## Prompt
Report every line of the records that contains the word "kind".

## Supplied records
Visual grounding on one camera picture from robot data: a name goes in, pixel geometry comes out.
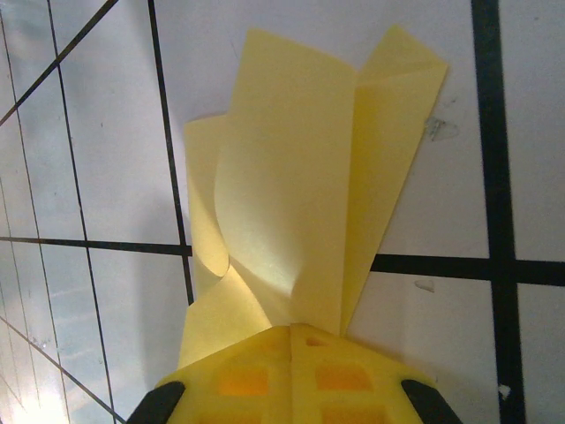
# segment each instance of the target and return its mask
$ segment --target paper fold
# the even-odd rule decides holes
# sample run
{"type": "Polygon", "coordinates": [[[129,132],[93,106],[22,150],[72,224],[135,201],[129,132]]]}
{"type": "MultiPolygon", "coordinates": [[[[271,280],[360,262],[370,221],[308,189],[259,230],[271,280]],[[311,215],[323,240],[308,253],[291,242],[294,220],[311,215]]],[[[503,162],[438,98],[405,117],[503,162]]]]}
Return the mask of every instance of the paper fold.
{"type": "Polygon", "coordinates": [[[446,70],[398,26],[359,73],[249,31],[230,111],[185,128],[198,298],[179,366],[272,325],[345,333],[446,70]]]}

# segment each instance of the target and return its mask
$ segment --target white tile
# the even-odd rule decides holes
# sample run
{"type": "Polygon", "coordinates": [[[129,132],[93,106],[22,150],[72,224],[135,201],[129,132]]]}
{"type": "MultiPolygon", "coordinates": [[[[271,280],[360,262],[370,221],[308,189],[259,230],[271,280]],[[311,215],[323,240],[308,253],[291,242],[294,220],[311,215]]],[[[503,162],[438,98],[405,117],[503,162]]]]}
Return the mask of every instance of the white tile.
{"type": "Polygon", "coordinates": [[[565,261],[565,3],[501,1],[516,256],[565,261]]]}
{"type": "Polygon", "coordinates": [[[23,334],[27,334],[18,275],[9,241],[0,241],[0,284],[4,296],[6,320],[23,334]]]}
{"type": "MultiPolygon", "coordinates": [[[[449,76],[433,114],[456,125],[458,134],[423,141],[382,252],[488,255],[471,8],[467,3],[253,0],[227,4],[176,0],[157,2],[156,8],[178,152],[184,152],[184,122],[229,107],[248,27],[274,31],[361,66],[384,32],[400,23],[449,62],[449,76]]],[[[177,162],[177,169],[180,174],[185,167],[177,162]]]]}
{"type": "Polygon", "coordinates": [[[64,377],[71,424],[111,424],[112,416],[69,378],[64,377]]]}
{"type": "Polygon", "coordinates": [[[105,0],[83,0],[69,7],[67,0],[51,0],[56,45],[59,51],[71,42],[104,3],[105,0]]]}
{"type": "Polygon", "coordinates": [[[44,246],[43,260],[61,365],[109,403],[87,251],[80,247],[44,246]]]}
{"type": "Polygon", "coordinates": [[[34,416],[35,422],[68,422],[61,371],[36,350],[32,350],[32,357],[40,400],[40,408],[34,416]]]}
{"type": "Polygon", "coordinates": [[[3,402],[3,407],[9,410],[8,414],[10,414],[11,417],[11,420],[6,422],[5,424],[19,424],[21,422],[28,422],[27,413],[16,397],[16,393],[11,390],[11,388],[8,387],[8,385],[6,385],[2,380],[0,380],[0,386],[4,387],[5,390],[5,403],[3,402]]]}
{"type": "Polygon", "coordinates": [[[0,361],[2,362],[2,377],[4,382],[19,398],[18,375],[16,362],[12,353],[12,334],[4,322],[0,322],[0,361]]]}
{"type": "Polygon", "coordinates": [[[57,345],[39,245],[14,243],[13,248],[18,265],[22,302],[26,312],[27,336],[32,343],[57,360],[57,345]]]}
{"type": "Polygon", "coordinates": [[[30,346],[15,331],[10,329],[10,332],[21,404],[29,413],[37,411],[39,409],[39,391],[35,383],[35,368],[30,346]]]}
{"type": "Polygon", "coordinates": [[[565,287],[518,289],[526,418],[565,422],[565,287]]]}
{"type": "Polygon", "coordinates": [[[0,126],[0,178],[13,237],[37,237],[26,163],[14,113],[0,126]]]}
{"type": "Polygon", "coordinates": [[[14,105],[13,92],[11,91],[10,66],[6,56],[6,47],[0,42],[0,117],[3,117],[14,105]]]}
{"type": "Polygon", "coordinates": [[[9,1],[2,7],[2,21],[20,98],[55,59],[47,2],[9,1]]]}
{"type": "Polygon", "coordinates": [[[116,4],[62,70],[88,237],[178,243],[147,4],[116,4]]]}
{"type": "Polygon", "coordinates": [[[371,273],[349,335],[434,378],[463,422],[499,422],[488,282],[371,273]]]}
{"type": "Polygon", "coordinates": [[[19,117],[40,237],[83,239],[56,72],[22,104],[19,117]]]}
{"type": "Polygon", "coordinates": [[[180,257],[93,249],[116,412],[128,417],[177,368],[186,300],[180,257]]]}

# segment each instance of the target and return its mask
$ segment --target yellow paper
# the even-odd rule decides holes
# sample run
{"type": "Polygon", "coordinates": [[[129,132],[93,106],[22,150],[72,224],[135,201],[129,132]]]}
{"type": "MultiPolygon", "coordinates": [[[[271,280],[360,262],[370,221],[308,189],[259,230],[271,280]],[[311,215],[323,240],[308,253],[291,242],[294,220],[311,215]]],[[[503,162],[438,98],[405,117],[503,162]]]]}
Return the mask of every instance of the yellow paper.
{"type": "Polygon", "coordinates": [[[273,325],[345,332],[446,70],[397,26],[359,73],[249,31],[230,111],[185,128],[199,297],[181,364],[273,325]]]}
{"type": "Polygon", "coordinates": [[[355,311],[447,69],[431,50],[393,26],[359,74],[342,334],[355,311]]]}

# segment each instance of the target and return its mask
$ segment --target yellow plastic object
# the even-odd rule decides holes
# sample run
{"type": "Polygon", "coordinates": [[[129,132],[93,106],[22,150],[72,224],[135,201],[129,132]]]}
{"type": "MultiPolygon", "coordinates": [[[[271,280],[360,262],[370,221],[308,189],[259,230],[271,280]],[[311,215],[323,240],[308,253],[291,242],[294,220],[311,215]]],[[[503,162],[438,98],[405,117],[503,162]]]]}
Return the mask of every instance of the yellow plastic object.
{"type": "Polygon", "coordinates": [[[421,424],[401,381],[419,371],[314,327],[273,327],[169,375],[169,424],[421,424]]]}
{"type": "Polygon", "coordinates": [[[398,26],[361,72],[249,31],[230,111],[185,128],[198,298],[179,367],[277,325],[345,334],[446,70],[398,26]]]}

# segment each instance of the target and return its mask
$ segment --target tiled floor
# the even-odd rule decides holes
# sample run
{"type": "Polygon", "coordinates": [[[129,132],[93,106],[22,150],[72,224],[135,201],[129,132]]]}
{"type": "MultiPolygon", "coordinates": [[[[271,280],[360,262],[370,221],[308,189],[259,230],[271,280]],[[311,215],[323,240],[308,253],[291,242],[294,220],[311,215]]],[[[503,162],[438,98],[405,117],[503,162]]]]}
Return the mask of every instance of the tiled floor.
{"type": "Polygon", "coordinates": [[[1,422],[124,422],[175,369],[182,125],[227,109],[246,29],[359,66],[393,23],[450,63],[452,131],[422,141],[350,335],[463,422],[564,422],[565,3],[479,3],[0,2],[1,422]]]}

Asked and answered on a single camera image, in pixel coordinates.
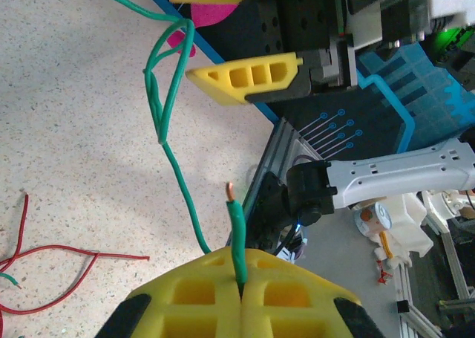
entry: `robotic arm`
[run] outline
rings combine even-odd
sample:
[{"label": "robotic arm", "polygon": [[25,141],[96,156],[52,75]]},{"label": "robotic arm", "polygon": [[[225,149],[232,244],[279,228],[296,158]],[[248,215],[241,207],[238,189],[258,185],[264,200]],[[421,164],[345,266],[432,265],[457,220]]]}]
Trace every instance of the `robotic arm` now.
[{"label": "robotic arm", "polygon": [[248,221],[250,247],[272,251],[286,226],[373,198],[475,187],[475,128],[426,149],[356,161],[317,160],[292,166],[286,185],[258,197]]}]

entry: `red component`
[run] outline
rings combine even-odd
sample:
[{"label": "red component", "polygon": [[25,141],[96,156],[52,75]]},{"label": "red component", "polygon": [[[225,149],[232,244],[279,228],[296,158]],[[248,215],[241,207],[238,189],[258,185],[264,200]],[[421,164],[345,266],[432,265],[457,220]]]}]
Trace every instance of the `red component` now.
[{"label": "red component", "polygon": [[381,276],[387,277],[387,278],[389,278],[389,279],[390,279],[391,277],[393,277],[393,275],[391,275],[390,273],[387,273],[386,271],[381,271]]},{"label": "red component", "polygon": [[79,277],[79,280],[77,280],[77,283],[73,287],[71,287],[68,291],[63,293],[63,295],[60,296],[58,299],[55,299],[54,301],[46,305],[43,305],[38,308],[34,308],[32,310],[21,311],[21,310],[13,310],[12,308],[8,308],[0,304],[0,338],[3,337],[3,319],[1,316],[2,311],[10,313],[10,314],[24,315],[24,314],[30,314],[30,313],[37,313],[37,312],[46,310],[47,308],[53,307],[54,305],[60,303],[62,300],[68,298],[78,288],[78,286],[82,283],[82,281],[84,281],[89,271],[91,271],[91,268],[93,267],[94,263],[96,262],[98,258],[101,258],[101,257],[102,258],[121,258],[121,259],[131,259],[131,260],[149,260],[150,259],[150,256],[98,253],[97,251],[76,249],[75,247],[69,247],[66,245],[45,245],[43,247],[35,247],[34,249],[27,250],[20,254],[20,250],[22,249],[22,242],[23,242],[24,223],[26,222],[26,218],[27,218],[27,210],[28,210],[28,195],[25,195],[24,204],[23,204],[23,214],[22,214],[22,219],[20,221],[20,230],[18,234],[18,241],[16,243],[15,253],[13,254],[11,258],[5,259],[2,262],[0,262],[0,265],[4,264],[4,266],[0,269],[0,273],[3,273],[7,268],[9,268],[15,262],[15,260],[20,259],[27,255],[36,253],[41,250],[48,250],[48,249],[69,250],[69,251],[74,251],[75,253],[93,256],[93,258],[91,262],[89,263],[88,267],[86,267],[84,273],[82,273],[81,277]]}]

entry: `green wire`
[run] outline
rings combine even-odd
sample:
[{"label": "green wire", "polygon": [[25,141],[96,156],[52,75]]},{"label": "green wire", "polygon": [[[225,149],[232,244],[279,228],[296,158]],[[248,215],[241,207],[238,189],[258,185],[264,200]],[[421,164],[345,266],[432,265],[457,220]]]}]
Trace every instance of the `green wire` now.
[{"label": "green wire", "polygon": [[18,286],[18,281],[16,281],[12,276],[8,275],[7,273],[0,273],[0,277],[6,278],[12,284],[14,284],[15,286]]},{"label": "green wire", "polygon": [[[182,192],[183,198],[186,202],[186,206],[188,207],[188,211],[190,213],[191,222],[193,223],[194,234],[196,235],[201,250],[205,254],[210,253],[211,250],[206,244],[205,238],[203,237],[203,233],[201,232],[200,222],[198,221],[198,216],[193,204],[193,199],[191,198],[188,187],[186,186],[185,179],[183,178],[183,174],[180,170],[180,165],[178,164],[177,159],[173,155],[170,146],[166,142],[166,138],[168,135],[168,127],[170,126],[171,113],[173,111],[173,105],[177,96],[178,87],[185,73],[186,63],[188,62],[189,54],[191,48],[193,47],[193,21],[188,19],[180,19],[176,16],[153,13],[139,5],[134,4],[129,0],[114,1],[119,2],[125,7],[131,9],[132,11],[139,13],[140,15],[145,16],[149,19],[173,22],[173,24],[169,26],[163,33],[163,35],[158,39],[157,43],[155,44],[150,53],[150,56],[148,57],[145,70],[143,71],[145,76],[145,89],[147,92],[148,105],[150,106],[151,116],[154,121],[155,132],[158,136],[158,143],[162,145],[166,157],[170,161],[171,167],[173,168],[173,171],[177,178],[178,186],[180,187],[180,191]],[[167,38],[170,37],[173,32],[179,29],[185,29],[185,39],[177,47],[172,48],[171,50],[165,51],[163,53],[159,53],[162,46],[166,43]],[[171,80],[170,89],[168,90],[165,104],[162,105],[159,97],[157,78],[153,74],[152,70],[162,59],[171,56],[172,54],[178,51],[181,51],[180,59],[178,60],[177,69],[175,70],[173,78]]]},{"label": "green wire", "polygon": [[229,217],[231,218],[231,255],[232,263],[235,267],[237,288],[239,294],[243,295],[244,284],[247,282],[246,267],[246,221],[244,218],[243,207],[238,201],[226,202]]}]

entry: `copper wire tip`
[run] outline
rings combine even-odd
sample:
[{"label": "copper wire tip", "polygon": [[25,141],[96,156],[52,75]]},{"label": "copper wire tip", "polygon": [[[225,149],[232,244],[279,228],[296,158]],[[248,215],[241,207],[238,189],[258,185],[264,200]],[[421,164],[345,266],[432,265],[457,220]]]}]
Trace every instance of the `copper wire tip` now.
[{"label": "copper wire tip", "polygon": [[226,183],[226,195],[228,196],[228,201],[234,202],[235,191],[231,182]]}]

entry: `white table surface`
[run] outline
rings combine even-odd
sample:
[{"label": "white table surface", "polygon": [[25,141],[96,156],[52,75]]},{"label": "white table surface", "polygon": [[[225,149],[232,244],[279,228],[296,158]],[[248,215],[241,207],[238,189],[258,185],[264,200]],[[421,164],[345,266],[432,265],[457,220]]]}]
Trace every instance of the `white table surface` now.
[{"label": "white table surface", "polygon": [[[0,256],[15,249],[25,191],[23,250],[66,244],[151,257],[100,259],[56,307],[4,313],[4,338],[93,337],[131,290],[201,255],[145,98],[142,69],[165,25],[112,0],[0,5]],[[156,68],[162,95],[176,61]],[[189,68],[209,63],[198,51]],[[220,107],[183,81],[168,138],[212,249],[229,234],[224,183],[234,181],[243,199],[271,130],[255,107]],[[0,303],[43,305],[88,262],[61,251],[20,259],[8,273],[23,290],[1,279]]]},{"label": "white table surface", "polygon": [[338,209],[324,215],[307,228],[307,237],[297,265],[352,291],[385,337],[400,337],[395,280],[377,282],[376,246],[358,231],[353,212]]}]

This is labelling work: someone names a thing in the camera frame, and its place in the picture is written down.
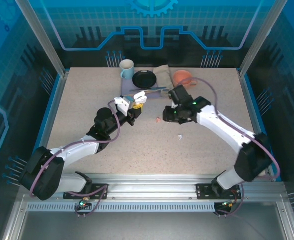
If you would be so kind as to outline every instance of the gear logo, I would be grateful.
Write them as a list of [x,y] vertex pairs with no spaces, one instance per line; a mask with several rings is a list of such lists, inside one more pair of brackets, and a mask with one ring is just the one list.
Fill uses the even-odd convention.
[[15,0],[0,0],[0,19],[9,25],[17,13]]
[[131,10],[137,11],[144,17],[154,16],[160,17],[167,14],[168,10],[174,9],[174,4],[178,4],[178,0],[128,0]]

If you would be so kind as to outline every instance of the aluminum frame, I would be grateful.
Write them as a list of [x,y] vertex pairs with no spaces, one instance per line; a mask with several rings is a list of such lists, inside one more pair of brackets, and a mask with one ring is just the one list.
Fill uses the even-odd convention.
[[51,61],[53,67],[57,73],[61,76],[65,76],[65,67],[60,60],[51,40],[46,34],[45,29],[43,28],[41,22],[39,21],[33,7],[31,6],[28,0],[15,0],[19,6],[22,14],[26,18],[29,26],[31,27],[33,33],[36,35],[39,43],[46,52],[49,60]]
[[[259,130],[259,123],[257,116],[255,117],[254,105],[249,95],[247,83],[243,77],[240,78],[240,83],[254,129]],[[55,92],[51,107],[52,110],[49,112],[47,120],[48,124],[42,135],[41,142],[44,146],[48,143],[48,136],[52,131],[64,87],[65,83],[63,82],[58,85],[57,91]],[[143,204],[156,202],[190,204],[223,202],[223,200],[197,200],[196,184],[211,183],[216,177],[216,175],[213,174],[91,174],[89,177],[91,177],[95,183],[109,184],[108,198],[104,200],[104,203]],[[244,183],[244,190],[245,203],[276,203],[279,212],[279,222],[283,226],[284,236],[289,240],[294,240],[294,212],[289,202],[284,183],[257,179],[252,183]],[[64,200],[62,193],[55,194],[48,201],[56,204],[75,202],[73,200]],[[37,198],[30,198],[28,191],[24,187],[19,189],[3,240],[19,239],[24,220],[27,216],[26,209],[28,204],[40,202],[41,201]]]
[[250,49],[245,56],[241,66],[240,66],[240,76],[244,77],[248,69],[252,65],[255,57],[257,56],[259,50],[261,49],[264,41],[271,32],[274,24],[276,23],[279,15],[282,13],[288,0],[275,0],[275,3],[272,5],[265,21],[263,22],[255,40],[253,41]]

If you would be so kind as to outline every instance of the pink object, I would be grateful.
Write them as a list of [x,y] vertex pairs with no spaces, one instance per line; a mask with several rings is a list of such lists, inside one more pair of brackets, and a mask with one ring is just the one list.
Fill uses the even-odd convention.
[[[177,87],[177,85],[184,79],[192,78],[193,75],[189,71],[185,70],[178,70],[173,74],[173,81],[172,84],[174,87]],[[184,81],[182,85],[187,88],[190,86],[196,86],[197,81],[196,80],[189,80],[189,81]]]

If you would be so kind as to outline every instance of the glass panel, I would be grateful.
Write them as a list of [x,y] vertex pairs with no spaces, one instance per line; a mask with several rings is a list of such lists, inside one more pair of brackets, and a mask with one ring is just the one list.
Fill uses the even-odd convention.
[[294,0],[288,1],[248,70],[281,177],[294,192]]
[[19,159],[33,152],[56,75],[15,1],[0,1],[0,224],[5,226],[19,189],[24,165]]
[[236,68],[274,0],[30,2],[66,68]]

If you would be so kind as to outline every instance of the gray cloth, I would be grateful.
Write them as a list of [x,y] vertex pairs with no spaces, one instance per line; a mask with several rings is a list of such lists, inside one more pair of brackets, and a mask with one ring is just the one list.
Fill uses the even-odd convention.
[[[166,87],[167,90],[172,90],[174,88],[173,82],[171,79],[171,73],[169,72],[169,66],[163,65],[153,69],[153,73],[157,77],[158,87]],[[160,91],[162,97],[168,97],[168,91]]]

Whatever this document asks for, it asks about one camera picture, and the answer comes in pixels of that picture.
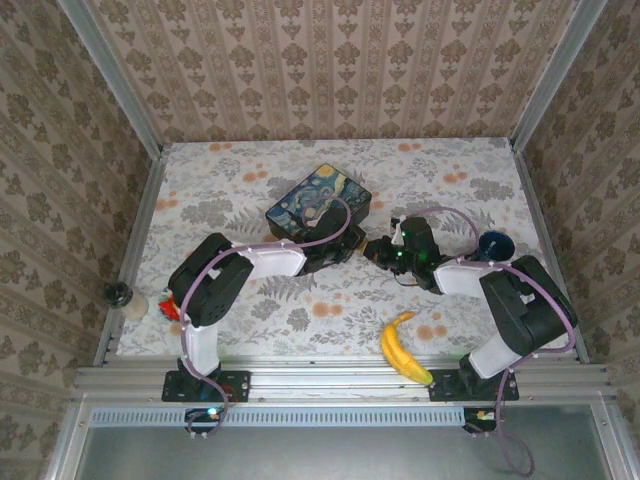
table surface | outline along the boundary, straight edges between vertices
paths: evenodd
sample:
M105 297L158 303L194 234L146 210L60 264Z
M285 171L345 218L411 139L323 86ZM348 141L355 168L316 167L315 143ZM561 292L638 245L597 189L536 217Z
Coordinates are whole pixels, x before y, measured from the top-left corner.
M209 234L234 242L273 240L264 212L318 166L329 163L373 194L360 226L389 234L391 216L433 205L467 213L480 231L500 229L516 256L542 253L504 138L183 143L172 147L136 287L149 298L142 320L127 320L118 355L179 355L179 326L157 303L169 276ZM428 217L446 254L473 238L453 214ZM221 356L375 356L385 324L400 327L414 354L464 354L495 331L484 301L398 285L360 254L313 275L253 280L219 323Z

small bottle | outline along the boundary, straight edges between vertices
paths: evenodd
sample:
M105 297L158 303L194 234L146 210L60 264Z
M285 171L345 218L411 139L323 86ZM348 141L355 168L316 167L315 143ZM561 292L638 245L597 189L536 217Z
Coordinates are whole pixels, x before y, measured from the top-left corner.
M124 282L107 284L104 298L112 308L119 309L131 320L140 320L149 311L148 300Z

box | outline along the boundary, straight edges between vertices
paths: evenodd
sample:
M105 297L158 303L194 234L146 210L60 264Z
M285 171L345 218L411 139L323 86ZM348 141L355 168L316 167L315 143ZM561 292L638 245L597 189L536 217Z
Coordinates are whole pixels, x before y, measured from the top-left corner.
M351 209L352 225L359 224L369 214L371 193L328 163L300 182L280 201L267 210L266 217L271 233L277 238L300 241L297 234L304 228L301 219L314 225L327 208L331 199L313 203L318 197L332 195L341 198Z

bottle cap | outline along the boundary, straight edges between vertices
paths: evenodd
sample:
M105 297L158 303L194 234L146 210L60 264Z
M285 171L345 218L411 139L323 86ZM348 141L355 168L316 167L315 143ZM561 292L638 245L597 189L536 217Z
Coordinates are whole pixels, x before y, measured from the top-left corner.
M113 308L122 308L133 298L133 289L124 282L108 283L104 287L104 299Z

red object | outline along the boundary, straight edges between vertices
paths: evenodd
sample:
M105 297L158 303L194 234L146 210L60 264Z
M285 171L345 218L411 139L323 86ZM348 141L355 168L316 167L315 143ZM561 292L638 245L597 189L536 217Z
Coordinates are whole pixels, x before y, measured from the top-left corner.
M170 296L163 302L158 303L160 310L164 313L165 317L173 322L180 321L180 310L178 310L178 306L173 301L173 296Z

## Task answer
If you would be so kind as to outline every instance of the gear logo, I would be grateful.
If you would be so kind as to outline every instance of the aluminum frame, I would be grateful.
If you would be so kind as to outline every instance of the pink object, I would be grateful.
If you would be so kind as to outline every instance of the glass panel, I would be grateful.
If you would be so kind as to outline every instance of the gray cloth, I would be grateful.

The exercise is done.